**TASK BRIEF**
Copy exactly the lines of the material below that run from the one containing "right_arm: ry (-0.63" through the one containing "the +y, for". Copy no other lines.

**RECORDS SHOWN**
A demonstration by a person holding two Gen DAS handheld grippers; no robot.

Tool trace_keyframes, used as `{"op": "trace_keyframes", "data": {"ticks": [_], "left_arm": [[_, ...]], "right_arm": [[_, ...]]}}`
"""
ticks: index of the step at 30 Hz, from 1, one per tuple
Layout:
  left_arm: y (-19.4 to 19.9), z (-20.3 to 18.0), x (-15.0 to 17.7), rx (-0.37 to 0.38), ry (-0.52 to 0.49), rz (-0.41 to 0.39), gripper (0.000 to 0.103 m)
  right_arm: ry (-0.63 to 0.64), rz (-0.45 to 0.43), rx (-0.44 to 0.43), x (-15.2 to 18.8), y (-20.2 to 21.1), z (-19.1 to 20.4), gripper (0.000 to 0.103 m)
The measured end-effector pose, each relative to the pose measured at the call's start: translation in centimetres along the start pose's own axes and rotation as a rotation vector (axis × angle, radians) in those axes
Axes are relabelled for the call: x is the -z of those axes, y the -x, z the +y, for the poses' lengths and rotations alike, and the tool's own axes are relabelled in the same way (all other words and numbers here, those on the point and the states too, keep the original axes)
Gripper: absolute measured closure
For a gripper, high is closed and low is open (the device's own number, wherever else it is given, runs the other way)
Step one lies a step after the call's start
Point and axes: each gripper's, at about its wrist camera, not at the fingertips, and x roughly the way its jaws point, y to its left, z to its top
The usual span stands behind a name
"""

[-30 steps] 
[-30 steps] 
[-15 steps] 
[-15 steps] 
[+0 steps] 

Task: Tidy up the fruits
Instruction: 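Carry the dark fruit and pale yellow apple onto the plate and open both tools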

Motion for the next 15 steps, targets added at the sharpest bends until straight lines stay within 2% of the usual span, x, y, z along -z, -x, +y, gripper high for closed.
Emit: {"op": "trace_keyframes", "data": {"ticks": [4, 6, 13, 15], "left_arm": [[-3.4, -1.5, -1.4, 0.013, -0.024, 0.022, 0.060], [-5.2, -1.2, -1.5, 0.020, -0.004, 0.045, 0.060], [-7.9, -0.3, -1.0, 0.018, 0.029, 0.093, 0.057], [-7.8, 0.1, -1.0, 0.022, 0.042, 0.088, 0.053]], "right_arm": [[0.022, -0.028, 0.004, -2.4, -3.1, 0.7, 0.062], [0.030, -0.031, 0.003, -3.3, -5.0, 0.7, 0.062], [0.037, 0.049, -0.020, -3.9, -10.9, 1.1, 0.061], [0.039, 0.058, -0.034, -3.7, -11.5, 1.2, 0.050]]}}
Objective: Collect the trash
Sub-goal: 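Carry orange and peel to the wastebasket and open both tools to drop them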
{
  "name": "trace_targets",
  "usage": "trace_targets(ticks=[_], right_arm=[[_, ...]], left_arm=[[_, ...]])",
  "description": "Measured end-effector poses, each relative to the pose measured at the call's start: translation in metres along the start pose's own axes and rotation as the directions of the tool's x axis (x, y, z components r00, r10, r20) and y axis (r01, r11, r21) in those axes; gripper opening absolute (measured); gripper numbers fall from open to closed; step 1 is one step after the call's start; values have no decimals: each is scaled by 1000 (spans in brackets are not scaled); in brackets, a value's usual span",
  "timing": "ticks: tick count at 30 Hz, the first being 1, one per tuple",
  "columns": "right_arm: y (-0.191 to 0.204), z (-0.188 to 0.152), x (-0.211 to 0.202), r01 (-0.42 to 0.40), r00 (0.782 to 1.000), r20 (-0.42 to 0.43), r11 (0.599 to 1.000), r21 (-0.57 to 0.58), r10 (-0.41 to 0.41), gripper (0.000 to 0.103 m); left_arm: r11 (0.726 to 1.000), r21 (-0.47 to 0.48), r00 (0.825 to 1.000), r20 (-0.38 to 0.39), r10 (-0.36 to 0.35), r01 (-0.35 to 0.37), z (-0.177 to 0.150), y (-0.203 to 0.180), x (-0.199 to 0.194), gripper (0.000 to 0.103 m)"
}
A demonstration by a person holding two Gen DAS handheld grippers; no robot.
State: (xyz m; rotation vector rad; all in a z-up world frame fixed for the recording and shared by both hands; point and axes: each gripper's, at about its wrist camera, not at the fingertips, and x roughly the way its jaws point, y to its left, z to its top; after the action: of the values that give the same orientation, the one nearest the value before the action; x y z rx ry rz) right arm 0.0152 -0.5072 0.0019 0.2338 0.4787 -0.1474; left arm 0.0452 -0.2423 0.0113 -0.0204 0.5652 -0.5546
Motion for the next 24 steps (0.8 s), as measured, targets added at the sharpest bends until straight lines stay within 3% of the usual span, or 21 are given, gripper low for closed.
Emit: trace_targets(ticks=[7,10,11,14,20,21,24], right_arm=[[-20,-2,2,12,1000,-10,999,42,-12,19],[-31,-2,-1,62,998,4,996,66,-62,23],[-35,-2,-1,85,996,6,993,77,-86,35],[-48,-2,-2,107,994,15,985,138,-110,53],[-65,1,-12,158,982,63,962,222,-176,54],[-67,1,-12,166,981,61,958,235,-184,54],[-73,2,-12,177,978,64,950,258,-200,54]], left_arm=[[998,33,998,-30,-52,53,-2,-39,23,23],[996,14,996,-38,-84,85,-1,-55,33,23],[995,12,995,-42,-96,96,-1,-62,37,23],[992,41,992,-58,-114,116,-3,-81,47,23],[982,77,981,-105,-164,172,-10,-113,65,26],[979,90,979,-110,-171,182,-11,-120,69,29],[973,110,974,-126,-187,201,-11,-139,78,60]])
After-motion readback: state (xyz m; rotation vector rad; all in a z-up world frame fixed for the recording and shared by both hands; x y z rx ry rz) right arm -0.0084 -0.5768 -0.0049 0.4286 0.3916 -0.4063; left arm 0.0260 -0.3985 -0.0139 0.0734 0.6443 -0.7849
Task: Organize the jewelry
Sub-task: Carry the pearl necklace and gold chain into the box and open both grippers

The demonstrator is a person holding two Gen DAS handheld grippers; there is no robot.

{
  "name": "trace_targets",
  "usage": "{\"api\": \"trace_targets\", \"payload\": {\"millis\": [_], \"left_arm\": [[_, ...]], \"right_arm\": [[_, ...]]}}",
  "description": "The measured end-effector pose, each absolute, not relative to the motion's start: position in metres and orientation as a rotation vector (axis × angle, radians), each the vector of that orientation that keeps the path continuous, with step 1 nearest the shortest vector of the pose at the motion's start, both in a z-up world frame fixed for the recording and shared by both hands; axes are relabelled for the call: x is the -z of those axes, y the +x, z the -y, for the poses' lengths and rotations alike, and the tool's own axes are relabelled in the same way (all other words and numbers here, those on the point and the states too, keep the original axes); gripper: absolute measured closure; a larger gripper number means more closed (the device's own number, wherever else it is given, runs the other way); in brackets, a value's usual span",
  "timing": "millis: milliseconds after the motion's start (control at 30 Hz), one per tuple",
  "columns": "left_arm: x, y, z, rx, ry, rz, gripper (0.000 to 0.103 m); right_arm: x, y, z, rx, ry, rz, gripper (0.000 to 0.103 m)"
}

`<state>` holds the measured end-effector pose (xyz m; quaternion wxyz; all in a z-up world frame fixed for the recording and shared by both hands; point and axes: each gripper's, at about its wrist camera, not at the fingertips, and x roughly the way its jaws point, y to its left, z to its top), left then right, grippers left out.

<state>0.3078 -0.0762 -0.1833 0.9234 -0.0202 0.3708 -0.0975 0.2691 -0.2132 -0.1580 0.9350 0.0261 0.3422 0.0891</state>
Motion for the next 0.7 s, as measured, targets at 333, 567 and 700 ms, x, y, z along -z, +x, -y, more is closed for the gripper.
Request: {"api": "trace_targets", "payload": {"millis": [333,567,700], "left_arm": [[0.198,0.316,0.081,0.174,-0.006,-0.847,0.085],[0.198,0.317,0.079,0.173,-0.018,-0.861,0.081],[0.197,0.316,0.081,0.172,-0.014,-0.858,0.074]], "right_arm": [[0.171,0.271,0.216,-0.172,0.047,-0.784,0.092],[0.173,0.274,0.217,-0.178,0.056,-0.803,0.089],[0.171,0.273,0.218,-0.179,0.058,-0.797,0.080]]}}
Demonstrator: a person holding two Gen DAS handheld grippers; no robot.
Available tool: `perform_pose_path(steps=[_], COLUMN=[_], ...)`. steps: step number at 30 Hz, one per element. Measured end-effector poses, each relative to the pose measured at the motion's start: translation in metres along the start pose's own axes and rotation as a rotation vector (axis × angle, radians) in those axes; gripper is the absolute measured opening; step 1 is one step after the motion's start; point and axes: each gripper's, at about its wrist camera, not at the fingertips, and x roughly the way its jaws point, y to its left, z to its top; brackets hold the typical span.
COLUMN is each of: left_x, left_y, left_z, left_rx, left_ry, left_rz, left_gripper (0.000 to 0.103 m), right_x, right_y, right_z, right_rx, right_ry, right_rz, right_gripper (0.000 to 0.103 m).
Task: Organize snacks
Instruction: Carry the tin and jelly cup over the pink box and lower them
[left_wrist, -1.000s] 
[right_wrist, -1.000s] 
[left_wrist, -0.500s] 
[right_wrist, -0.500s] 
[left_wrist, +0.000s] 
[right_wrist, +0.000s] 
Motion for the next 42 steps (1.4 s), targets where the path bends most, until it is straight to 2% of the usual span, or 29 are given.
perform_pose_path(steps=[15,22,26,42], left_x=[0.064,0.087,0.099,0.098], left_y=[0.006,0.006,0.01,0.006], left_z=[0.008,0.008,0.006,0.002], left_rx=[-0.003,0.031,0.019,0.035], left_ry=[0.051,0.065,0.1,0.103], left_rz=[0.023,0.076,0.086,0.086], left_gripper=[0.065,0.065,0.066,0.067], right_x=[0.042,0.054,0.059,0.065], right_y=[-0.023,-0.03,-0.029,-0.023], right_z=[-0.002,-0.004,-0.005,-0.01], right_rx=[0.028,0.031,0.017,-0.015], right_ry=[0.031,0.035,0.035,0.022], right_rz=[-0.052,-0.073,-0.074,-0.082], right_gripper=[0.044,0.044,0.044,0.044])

**RESPONSE FOR THIS EXERCISE**
  right_arm: ry (-0.63 to 0.64), rz (-0.45 to 0.43), rx (-0.44 to 0.43), x (-15.2 to 18.8), y (-20.2 to 21.1), z (-19.1 to 20.4), gripper (0.000 to 0.103 m)
The measured end-effector pose, each relative to the pose measured at the call's start: translation in centimetres along the start pose's own axes and rotation as a rotation vector (axis × angle, radians) in those axes
Axes are relabelled for the call: x is the -z of those axes, y the -x, z the +y, for the poses' lengths and rotations alike, and the tool's own axes are relabelled in the same way (all other words and numbers here, those on the point and the states too, keep the original axes)

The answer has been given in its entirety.